------ INFORMATION ------

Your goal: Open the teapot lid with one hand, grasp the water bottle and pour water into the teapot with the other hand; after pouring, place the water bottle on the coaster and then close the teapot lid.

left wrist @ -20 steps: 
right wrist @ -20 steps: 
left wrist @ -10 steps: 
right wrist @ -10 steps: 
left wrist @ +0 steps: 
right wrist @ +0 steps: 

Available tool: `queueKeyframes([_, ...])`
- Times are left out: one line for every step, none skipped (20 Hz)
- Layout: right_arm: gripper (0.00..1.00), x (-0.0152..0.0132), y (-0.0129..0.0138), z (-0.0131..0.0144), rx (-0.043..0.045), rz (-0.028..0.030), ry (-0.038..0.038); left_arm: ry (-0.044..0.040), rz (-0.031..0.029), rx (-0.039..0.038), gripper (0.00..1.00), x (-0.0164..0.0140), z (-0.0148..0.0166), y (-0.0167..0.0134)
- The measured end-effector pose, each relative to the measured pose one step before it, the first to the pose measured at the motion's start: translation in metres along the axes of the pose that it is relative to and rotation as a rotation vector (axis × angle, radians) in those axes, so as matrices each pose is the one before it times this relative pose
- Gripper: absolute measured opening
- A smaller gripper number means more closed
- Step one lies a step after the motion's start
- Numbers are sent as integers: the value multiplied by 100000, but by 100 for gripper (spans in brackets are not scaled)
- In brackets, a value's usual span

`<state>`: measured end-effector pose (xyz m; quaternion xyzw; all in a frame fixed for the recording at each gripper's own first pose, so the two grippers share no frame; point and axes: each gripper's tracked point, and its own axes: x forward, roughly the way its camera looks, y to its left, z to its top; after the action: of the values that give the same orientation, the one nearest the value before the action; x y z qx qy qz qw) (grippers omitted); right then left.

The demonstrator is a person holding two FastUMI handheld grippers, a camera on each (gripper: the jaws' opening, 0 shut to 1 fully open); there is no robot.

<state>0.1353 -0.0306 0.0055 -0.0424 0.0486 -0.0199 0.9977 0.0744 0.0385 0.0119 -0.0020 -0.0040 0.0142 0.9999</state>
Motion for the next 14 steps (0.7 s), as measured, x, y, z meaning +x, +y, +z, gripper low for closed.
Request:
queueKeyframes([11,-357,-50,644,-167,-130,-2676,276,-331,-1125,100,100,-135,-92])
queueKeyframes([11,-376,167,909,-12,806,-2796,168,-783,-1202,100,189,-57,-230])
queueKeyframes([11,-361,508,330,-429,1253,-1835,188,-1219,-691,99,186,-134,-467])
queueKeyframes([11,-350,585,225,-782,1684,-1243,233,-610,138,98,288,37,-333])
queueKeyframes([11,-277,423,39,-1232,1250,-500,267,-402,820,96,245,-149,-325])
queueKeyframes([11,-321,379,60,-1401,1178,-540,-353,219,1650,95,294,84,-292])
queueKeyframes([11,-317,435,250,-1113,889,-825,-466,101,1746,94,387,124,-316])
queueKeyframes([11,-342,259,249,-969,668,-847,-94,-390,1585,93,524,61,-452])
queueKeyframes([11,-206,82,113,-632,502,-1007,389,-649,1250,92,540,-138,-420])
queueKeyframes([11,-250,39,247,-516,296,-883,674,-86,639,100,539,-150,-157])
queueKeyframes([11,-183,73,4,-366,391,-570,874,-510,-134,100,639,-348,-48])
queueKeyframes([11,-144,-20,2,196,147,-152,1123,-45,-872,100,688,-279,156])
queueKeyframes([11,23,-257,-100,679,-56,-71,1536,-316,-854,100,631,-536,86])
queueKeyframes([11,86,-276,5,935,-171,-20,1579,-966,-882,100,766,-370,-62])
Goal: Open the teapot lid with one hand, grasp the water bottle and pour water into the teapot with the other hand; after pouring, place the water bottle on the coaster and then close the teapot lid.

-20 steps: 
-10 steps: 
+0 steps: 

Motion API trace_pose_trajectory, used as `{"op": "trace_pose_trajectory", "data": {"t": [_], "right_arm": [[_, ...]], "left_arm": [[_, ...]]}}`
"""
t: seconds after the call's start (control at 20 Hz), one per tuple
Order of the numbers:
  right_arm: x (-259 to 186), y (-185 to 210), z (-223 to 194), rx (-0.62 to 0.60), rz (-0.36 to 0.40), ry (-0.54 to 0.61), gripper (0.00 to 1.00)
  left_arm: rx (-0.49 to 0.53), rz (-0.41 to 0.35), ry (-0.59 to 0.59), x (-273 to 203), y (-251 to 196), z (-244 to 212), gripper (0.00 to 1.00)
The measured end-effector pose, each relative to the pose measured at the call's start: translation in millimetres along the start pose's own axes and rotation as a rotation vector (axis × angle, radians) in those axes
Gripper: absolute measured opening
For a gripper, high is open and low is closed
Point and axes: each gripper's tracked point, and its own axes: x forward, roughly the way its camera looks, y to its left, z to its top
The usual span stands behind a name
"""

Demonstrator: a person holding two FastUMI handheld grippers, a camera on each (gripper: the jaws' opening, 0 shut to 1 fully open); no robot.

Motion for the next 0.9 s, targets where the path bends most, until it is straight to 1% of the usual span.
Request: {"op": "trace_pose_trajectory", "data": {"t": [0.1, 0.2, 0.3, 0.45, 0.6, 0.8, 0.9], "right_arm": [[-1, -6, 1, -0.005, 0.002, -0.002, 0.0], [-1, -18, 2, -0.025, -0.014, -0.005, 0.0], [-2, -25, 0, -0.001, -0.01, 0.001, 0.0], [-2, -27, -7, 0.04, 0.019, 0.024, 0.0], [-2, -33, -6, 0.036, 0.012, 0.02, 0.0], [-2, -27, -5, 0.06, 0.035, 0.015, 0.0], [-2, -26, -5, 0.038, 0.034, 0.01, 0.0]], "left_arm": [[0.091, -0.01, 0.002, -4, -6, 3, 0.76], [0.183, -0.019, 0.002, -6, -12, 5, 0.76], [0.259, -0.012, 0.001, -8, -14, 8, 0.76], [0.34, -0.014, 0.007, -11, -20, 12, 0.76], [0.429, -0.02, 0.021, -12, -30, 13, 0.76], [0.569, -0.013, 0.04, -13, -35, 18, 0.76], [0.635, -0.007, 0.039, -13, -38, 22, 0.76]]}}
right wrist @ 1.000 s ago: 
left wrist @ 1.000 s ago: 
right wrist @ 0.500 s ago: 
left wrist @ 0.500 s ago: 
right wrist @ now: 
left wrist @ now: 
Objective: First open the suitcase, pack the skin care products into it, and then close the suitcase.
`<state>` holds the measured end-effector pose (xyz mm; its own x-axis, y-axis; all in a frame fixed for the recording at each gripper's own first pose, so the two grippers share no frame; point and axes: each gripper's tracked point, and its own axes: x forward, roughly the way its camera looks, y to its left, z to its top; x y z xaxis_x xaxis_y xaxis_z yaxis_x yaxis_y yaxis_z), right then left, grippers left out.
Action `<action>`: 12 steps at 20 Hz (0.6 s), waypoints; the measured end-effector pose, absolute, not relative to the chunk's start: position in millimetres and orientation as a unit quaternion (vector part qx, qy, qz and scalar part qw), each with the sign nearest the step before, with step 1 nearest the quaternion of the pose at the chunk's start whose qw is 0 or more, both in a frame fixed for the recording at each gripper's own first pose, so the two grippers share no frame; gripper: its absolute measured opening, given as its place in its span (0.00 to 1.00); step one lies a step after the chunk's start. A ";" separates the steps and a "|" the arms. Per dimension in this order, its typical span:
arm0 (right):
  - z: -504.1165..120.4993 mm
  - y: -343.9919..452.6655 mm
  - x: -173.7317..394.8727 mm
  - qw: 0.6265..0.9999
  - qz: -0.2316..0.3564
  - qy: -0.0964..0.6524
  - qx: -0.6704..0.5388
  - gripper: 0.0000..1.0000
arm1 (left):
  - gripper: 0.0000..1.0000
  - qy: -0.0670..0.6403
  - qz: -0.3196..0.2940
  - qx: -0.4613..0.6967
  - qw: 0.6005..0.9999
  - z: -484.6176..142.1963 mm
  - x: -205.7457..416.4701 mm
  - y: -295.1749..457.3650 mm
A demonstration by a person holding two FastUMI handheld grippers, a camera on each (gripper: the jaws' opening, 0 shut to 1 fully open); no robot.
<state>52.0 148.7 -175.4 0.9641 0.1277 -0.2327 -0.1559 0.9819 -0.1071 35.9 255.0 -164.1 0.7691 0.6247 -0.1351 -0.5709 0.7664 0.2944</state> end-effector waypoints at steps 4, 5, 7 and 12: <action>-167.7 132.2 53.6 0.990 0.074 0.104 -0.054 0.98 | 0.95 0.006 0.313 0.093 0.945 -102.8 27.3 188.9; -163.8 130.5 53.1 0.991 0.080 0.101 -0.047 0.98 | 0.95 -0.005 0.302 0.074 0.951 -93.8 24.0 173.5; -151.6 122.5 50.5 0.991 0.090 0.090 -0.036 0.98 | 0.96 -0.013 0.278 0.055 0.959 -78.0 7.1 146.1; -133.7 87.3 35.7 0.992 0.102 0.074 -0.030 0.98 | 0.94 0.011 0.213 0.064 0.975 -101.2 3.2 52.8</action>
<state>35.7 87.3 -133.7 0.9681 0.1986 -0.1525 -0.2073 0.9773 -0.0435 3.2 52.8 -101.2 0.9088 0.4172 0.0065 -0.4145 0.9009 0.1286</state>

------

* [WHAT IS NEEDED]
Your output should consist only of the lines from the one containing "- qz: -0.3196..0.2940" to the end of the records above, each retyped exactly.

* [EXERCISE RESULT]
  - qz: -0.3196..0.2940
  - qx: -0.4613..0.6967
  - qw: 0.6005..0.9999
  - z: -484.6176..142.1963 mm
  - x: -205.7457..416.4701 mm
  - y: -295.1749..457.3650 mm
A demonstration by a person holding two FastUMI handheld grippers, a camera on each (gripper: the jaws' opening, 0 shut to 1 fully open); no robot.
<state>52.0 148.7 -175.4 0.9641 0.1277 -0.2327 -0.1559 0.9819 -0.1071 35.9 255.0 -164.1 0.7691 0.6247 -0.1351 -0.5709 0.7664 0.2944</state> end-effector waypoints at steps 4, 5, 7 and 12: <action>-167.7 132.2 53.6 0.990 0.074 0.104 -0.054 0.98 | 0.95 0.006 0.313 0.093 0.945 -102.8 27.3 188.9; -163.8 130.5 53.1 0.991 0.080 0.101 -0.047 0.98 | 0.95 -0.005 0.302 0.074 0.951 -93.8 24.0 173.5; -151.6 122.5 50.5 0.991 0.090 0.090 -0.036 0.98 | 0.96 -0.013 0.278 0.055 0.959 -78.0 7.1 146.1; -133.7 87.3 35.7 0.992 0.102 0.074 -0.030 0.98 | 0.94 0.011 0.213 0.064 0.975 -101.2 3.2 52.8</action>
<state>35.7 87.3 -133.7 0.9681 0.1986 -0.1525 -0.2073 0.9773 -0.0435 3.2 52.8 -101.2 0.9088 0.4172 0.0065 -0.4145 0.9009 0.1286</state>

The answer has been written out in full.